I have severe depression (often "major".) I can't argue with anything CallMeDS has said. It's all true! Saner people don't like admitting it, but depression is a rational response to life.

The saving graces of life tend not to come in huge, sunlit floods of celestial music & butterflies. People make out that happiness is immense and sparkly. That is very rare. Life's little graces are tiny moments: a cool cloud formation; a little kid doing something wild; your bed being exactly the right temperature.

It can be hard bloody work to even focus constructively on a few of those per day - but it's worth it, especially if you've such a gift for words that you can immortalise a few great seconds here and there.


LilaTheTiger Mon 01-Feb-16 22:27:40

Does he read much? Would he be open to a book?
Reasons to Stay Alive by Matt Haig

HowTheFuckDoIDoThis Mon 01-Feb-16 22:28:22

If he likes photography, or you think he might take an interest in it. You could purchase him a good camera.
The camera helps me see the beauty in life sometimes.
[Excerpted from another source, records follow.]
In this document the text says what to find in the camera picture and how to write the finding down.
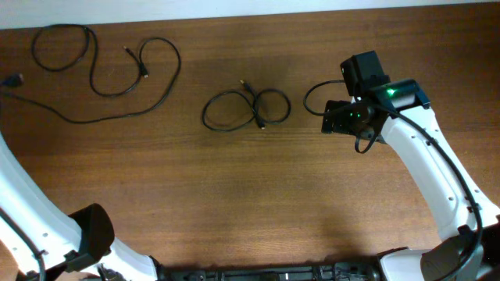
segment black cable
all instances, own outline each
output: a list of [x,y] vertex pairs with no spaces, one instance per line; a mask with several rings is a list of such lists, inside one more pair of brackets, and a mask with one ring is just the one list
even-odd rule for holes
[[[56,114],[58,117],[60,117],[61,119],[63,119],[64,121],[68,122],[68,123],[72,123],[72,124],[90,124],[90,123],[97,123],[97,122],[101,122],[101,121],[105,121],[105,120],[111,120],[111,119],[121,119],[121,118],[127,118],[127,117],[134,117],[134,116],[140,116],[140,115],[143,115],[143,114],[146,114],[146,113],[149,113],[155,109],[157,109],[165,100],[166,98],[169,96],[170,92],[172,91],[172,88],[173,88],[173,84],[175,83],[175,81],[177,80],[178,76],[179,76],[179,73],[180,73],[180,68],[181,68],[181,65],[182,65],[182,61],[180,59],[180,53],[179,53],[179,50],[177,50],[176,46],[170,42],[169,40],[163,38],[163,37],[152,37],[152,38],[149,38],[148,40],[146,40],[140,50],[139,50],[139,59],[138,59],[138,63],[139,63],[139,68],[140,68],[140,75],[143,75],[143,76],[148,76],[148,71],[145,67],[145,64],[143,63],[143,59],[142,59],[142,53],[144,51],[144,48],[145,46],[150,43],[151,41],[163,41],[165,43],[167,43],[170,47],[172,47],[172,49],[175,51],[175,54],[176,54],[176,57],[177,57],[177,68],[176,68],[176,71],[175,73],[172,75],[172,78],[170,78],[170,82],[168,83],[166,89],[165,89],[165,92],[163,93],[163,95],[160,97],[160,99],[155,103],[153,104],[152,106],[144,109],[144,110],[141,110],[141,111],[138,111],[138,112],[130,112],[130,113],[125,113],[125,114],[120,114],[120,115],[115,115],[115,116],[106,116],[106,117],[102,117],[102,118],[98,118],[98,119],[90,119],[90,120],[74,120],[74,119],[71,119],[71,118],[68,118],[66,116],[64,116],[61,112],[59,112],[58,110],[56,110],[55,108],[53,108],[52,106],[50,105],[45,105],[41,102],[38,102],[38,101],[35,101],[35,100],[31,100],[29,98],[24,98],[24,97],[21,97],[17,94],[12,94],[12,93],[6,93],[6,92],[0,92],[0,95],[1,96],[4,96],[4,97],[7,97],[7,98],[13,98],[13,99],[16,99],[18,101],[23,101],[23,102],[26,102],[28,104],[31,104],[31,105],[36,105],[38,107],[41,107],[41,108],[44,108],[46,110],[49,110],[50,112]],[[135,55],[133,55],[133,53],[130,51],[129,54],[135,58]],[[69,65],[67,66],[64,66],[63,68],[60,68],[60,69],[53,69],[53,70],[49,70],[49,71],[62,71],[64,69],[68,69],[69,67],[73,66],[74,64],[76,64],[77,62],[79,62],[81,60],[81,58],[83,58],[83,56],[79,57],[78,59],[76,59],[75,61],[71,62]],[[92,63],[92,67],[91,67],[91,82],[92,82],[92,69],[93,67],[95,66],[95,60],[97,58],[97,55],[95,56],[95,59],[93,60],[93,63]],[[120,92],[120,93],[116,93],[116,94],[102,94],[102,93],[98,93],[99,95],[101,96],[106,96],[106,97],[109,97],[109,96],[117,96],[117,95],[122,95],[122,94],[125,94],[126,91],[124,92]]]
[[[37,47],[38,38],[46,30],[62,29],[62,28],[80,28],[80,29],[82,29],[82,31],[84,32],[84,35],[85,35],[85,45],[84,45],[84,48],[83,48],[82,52],[78,55],[77,58],[75,58],[72,62],[68,63],[65,66],[61,66],[61,67],[57,67],[57,68],[46,66],[43,63],[41,63],[40,59],[37,56],[37,48],[36,47]],[[125,46],[123,46],[123,48],[132,57],[132,59],[134,59],[135,63],[137,64],[137,70],[138,70],[138,72],[137,72],[137,78],[135,79],[135,81],[127,89],[125,89],[124,91],[121,91],[121,92],[117,92],[117,93],[105,94],[105,93],[102,93],[102,92],[98,91],[95,88],[95,85],[94,85],[94,71],[95,71],[95,65],[96,65],[96,62],[97,62],[98,51],[99,51],[98,40],[97,40],[97,36],[95,35],[95,32],[91,28],[86,27],[84,25],[80,25],[80,24],[54,24],[54,25],[50,25],[50,26],[47,26],[47,27],[42,27],[34,35],[34,38],[33,38],[32,42],[31,42],[31,55],[33,56],[33,60],[42,69],[45,69],[45,70],[51,71],[51,72],[61,72],[61,71],[64,71],[64,70],[69,69],[70,67],[76,65],[80,60],[82,60],[84,58],[85,54],[87,54],[88,47],[89,47],[90,42],[91,42],[91,37],[92,37],[92,40],[94,42],[94,57],[92,59],[91,69],[90,69],[90,73],[89,73],[89,83],[91,85],[92,90],[97,95],[100,95],[101,97],[106,97],[106,98],[118,97],[120,95],[124,95],[124,94],[132,91],[139,84],[139,81],[141,81],[141,69],[142,69],[142,67],[144,67],[144,64],[142,62],[139,62],[138,58],[134,55],[134,53],[129,48],[127,48]]]
[[[290,99],[288,99],[287,95],[283,91],[278,90],[278,89],[269,88],[269,89],[262,90],[259,93],[256,93],[255,90],[252,88],[252,86],[250,86],[250,84],[248,84],[247,82],[244,82],[243,80],[241,80],[240,82],[241,82],[241,84],[243,84],[243,87],[245,88],[245,90],[249,94],[252,95],[253,102],[250,102],[250,100],[243,93],[241,93],[240,91],[236,91],[236,90],[225,91],[225,92],[223,92],[221,94],[218,94],[215,97],[213,97],[212,99],[210,99],[205,104],[205,106],[203,107],[203,110],[202,110],[202,122],[203,122],[203,125],[205,125],[210,130],[216,131],[216,132],[232,132],[232,131],[241,129],[242,127],[248,125],[251,121],[255,120],[257,122],[257,126],[259,128],[265,129],[266,128],[266,123],[271,124],[271,125],[277,125],[277,124],[282,123],[284,120],[286,120],[288,118],[288,116],[290,116],[290,113],[291,113],[291,102],[290,102]],[[259,99],[263,96],[263,94],[266,94],[266,93],[277,93],[277,94],[279,94],[286,101],[286,103],[287,103],[287,112],[280,119],[269,120],[269,119],[263,118],[259,114]],[[221,97],[229,95],[229,94],[236,94],[236,95],[242,97],[245,100],[245,102],[248,104],[248,106],[250,107],[250,109],[252,110],[252,117],[248,121],[246,121],[245,123],[243,123],[243,124],[241,124],[239,126],[236,126],[234,128],[230,128],[230,129],[220,129],[220,128],[215,128],[213,126],[210,126],[207,123],[207,121],[206,121],[207,109],[209,108],[209,106],[213,102],[215,102],[218,99],[220,99]]]
[[[333,115],[341,113],[341,112],[343,112],[345,110],[354,108],[356,106],[365,105],[365,106],[368,106],[368,107],[372,107],[372,108],[378,109],[378,110],[380,110],[382,112],[386,112],[390,116],[398,117],[398,118],[402,119],[403,121],[407,122],[410,126],[412,126],[419,133],[421,133],[429,141],[429,144],[432,144],[434,146],[434,148],[436,148],[436,150],[439,153],[439,155],[445,160],[445,162],[448,164],[448,166],[450,167],[450,169],[452,169],[452,171],[454,172],[457,180],[460,182],[460,185],[461,185],[461,187],[463,189],[463,192],[466,194],[466,198],[470,202],[470,207],[471,207],[471,209],[473,211],[474,218],[476,219],[477,231],[476,231],[476,233],[474,235],[474,240],[462,252],[462,258],[461,258],[460,263],[453,270],[451,270],[449,273],[447,273],[445,276],[442,276],[441,278],[436,279],[435,281],[449,280],[449,279],[452,279],[452,278],[456,277],[457,274],[459,274],[463,270],[463,268],[466,267],[466,265],[468,264],[468,262],[472,258],[474,251],[480,245],[480,242],[481,242],[482,237],[483,237],[483,220],[482,220],[482,218],[480,216],[479,204],[476,203],[476,200],[474,199],[474,196],[473,196],[472,192],[470,191],[470,188],[467,185],[467,182],[463,178],[462,173],[457,168],[457,166],[452,161],[452,159],[446,154],[446,152],[443,150],[443,148],[439,145],[439,143],[426,130],[424,130],[417,123],[413,122],[410,118],[404,116],[403,114],[401,114],[399,112],[391,111],[390,109],[385,108],[382,105],[377,105],[377,104],[373,104],[373,103],[366,103],[366,102],[363,102],[363,101],[359,101],[359,102],[356,102],[356,103],[350,104],[350,105],[345,105],[345,106],[343,106],[341,108],[337,108],[337,109],[331,110],[329,112],[314,112],[312,109],[310,109],[307,106],[307,97],[316,88],[321,87],[321,86],[326,85],[326,84],[342,83],[342,82],[344,82],[344,81],[343,80],[331,80],[331,81],[322,82],[322,83],[317,84],[316,86],[312,87],[305,94],[305,97],[304,97],[304,101],[303,102],[304,102],[305,109],[307,109],[307,111],[311,112],[315,116],[333,116]],[[374,138],[375,138],[375,136],[373,136],[372,140],[370,141],[370,144],[373,144],[372,141],[373,141]]]
[[0,217],[5,221],[5,223],[17,234],[19,238],[28,246],[30,251],[33,253],[34,258],[38,263],[38,281],[45,281],[46,272],[45,272],[45,263],[42,255],[45,251],[38,251],[37,246],[31,241],[31,239],[24,233],[24,231],[19,228],[19,226],[12,221],[12,219],[5,213],[3,209],[0,208]]

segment wood surface
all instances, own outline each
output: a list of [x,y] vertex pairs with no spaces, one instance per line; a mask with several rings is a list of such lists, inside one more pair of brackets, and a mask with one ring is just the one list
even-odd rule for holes
[[[499,14],[491,3],[92,26],[103,91],[137,75],[122,45],[135,50],[151,36],[177,45],[182,70],[165,104],[145,116],[78,126],[2,98],[2,134],[61,210],[101,204],[122,241],[164,265],[290,265],[430,248],[439,243],[434,221],[398,156],[381,144],[359,155],[352,137],[322,134],[321,118],[302,98],[312,85],[341,78],[340,62],[376,50],[392,80],[420,83],[455,153],[498,205]],[[0,74],[23,73],[17,94],[73,118],[149,106],[176,65],[171,50],[154,43],[145,51],[150,77],[125,97],[100,98],[88,85],[92,51],[66,72],[49,73],[30,57],[35,32],[0,31]],[[53,66],[83,46],[80,31],[49,35],[40,56]],[[290,118],[265,130],[254,123],[233,133],[207,130],[203,105],[239,88],[240,79],[285,91]],[[345,86],[321,89],[311,105],[321,110],[328,99],[348,99]],[[274,114],[283,110],[277,99],[266,104]],[[230,98],[211,114],[234,121],[247,111]],[[0,279],[15,274],[0,247]]]

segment cable connector
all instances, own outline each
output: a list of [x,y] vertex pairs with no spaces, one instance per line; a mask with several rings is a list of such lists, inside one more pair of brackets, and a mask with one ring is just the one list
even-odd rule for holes
[[144,78],[148,78],[149,77],[149,72],[148,70],[146,69],[146,66],[144,63],[140,63],[139,64],[139,68],[141,69],[141,75],[144,77]]
[[22,86],[23,84],[24,84],[24,78],[23,74],[21,73],[16,73],[11,76],[8,76],[1,83],[2,86],[7,86],[7,87],[19,87]]

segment wooden table
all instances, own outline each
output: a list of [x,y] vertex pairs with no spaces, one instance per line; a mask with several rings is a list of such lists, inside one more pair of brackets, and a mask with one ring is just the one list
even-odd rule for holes
[[[165,104],[142,117],[78,126],[3,98],[2,134],[61,210],[101,204],[121,240],[168,266],[289,265],[429,248],[439,243],[434,221],[398,156],[381,144],[359,155],[352,137],[322,134],[302,98],[312,85],[341,78],[340,62],[375,49],[392,80],[420,83],[455,153],[500,204],[499,14],[495,3],[97,25],[95,83],[103,91],[137,75],[122,45],[135,50],[162,36],[178,46],[182,71]],[[153,43],[145,53],[150,77],[125,97],[100,98],[88,85],[92,52],[66,72],[46,72],[30,57],[35,32],[0,31],[0,73],[22,72],[17,94],[73,118],[150,105],[176,65]],[[47,37],[44,62],[68,62],[82,38]],[[207,130],[203,105],[242,78],[285,91],[290,118],[266,130],[254,123]],[[311,104],[321,110],[328,99],[348,99],[345,86],[325,87]],[[237,99],[217,106],[248,111]],[[15,274],[0,247],[1,279]]]

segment white wall
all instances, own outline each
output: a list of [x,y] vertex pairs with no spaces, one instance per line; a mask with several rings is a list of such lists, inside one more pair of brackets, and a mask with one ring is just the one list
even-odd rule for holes
[[500,0],[0,0],[0,29]]
Geraniumred Mon 01-Feb-16 22:29:18

It is a very good peace of heartfelt writing. He could probably might benefit with seeing a private psychologist, as someone else has suggested. Mindfulness and self- compassion are both a great help as they give you a break from your own thoughts.
I spent my adolescence in my room watching black and white films and reading. It was all a bit too much for me out there.

FlatOnTheHill Mon 01-Feb-16 22:30:34

What a talented young man your son is. But what a sad thing to write. So powerful, intense and deep.
I am at a loss on how to advise on this situation you are in which I know is not helpful. All I can say is, wishing your lovely son a bright, happy and successful future. He is a clever young man and I am sure with the right professional help and the love and support from you he will be ok.
From one mother to another....for you thanks

GigiB Mon 01-Feb-16 22:30:46

I'm sorry to read that.

Has he been to the doctors? If he saw a professional then you could get his treatment started?

Brilliant that you are so close he is open with you about it.

MamaMotherMummy Mon 01-Feb-16 22:32:34

Wow. What a talent.

Your son is obviously a deep thinking, deep feeling young man with a wonderful ability to express it. From my personal experience, I would stop framing his suffering as depression and anxiety. He is experiencing the darker aspects of reality, as many teenagers do as they come out of the innocence of childhood. He sounds like a creative, a spiritual seeker, someone who cannot accept the world as it is so will strive to make it a better place.

I think it is important to communicate to him that he doesn't have an illness and there is nothing inherently wrong with him. Rather that he is right, in a sense, the world and life is full of wrong and suffering and hurt and crap. He is experiencing that side right now and it's an important rite of passage, so he can see how the world needs to change. He probably won't believe it right now but he will work for change in the world and make it a better place.

If I were you I'd keep him seeing a counsellor and also try to divert his interests into the philosophical and spiritual. As he shared that writing with you, maybe you could even explore some of the deeper aspects of life together as it sounds like what he needs to do. He sounds like he would thrive when thinking about and exploring the deepest issues of life and existence. Debating, visiting different spiritual traditions, maybe going for meditation or vipassana, reading on a massive range of topics. Also exploring any existing interests he has is likely to help him. Obviously this would have to come naturally from him but you could always try to encourage his interest.

It sounds like you're doing a great job because he allowed you to see what he's written. The fact that he allowed you to share it shows he does want to reach out and connect in a genuine way. He sounds like a deep thinker who is not satisfied with the superficiality of everyday life, craving deep connection and the truths about life and the universe. You must be so proud to have such a son. It is likely he has a powerful future ahead of him.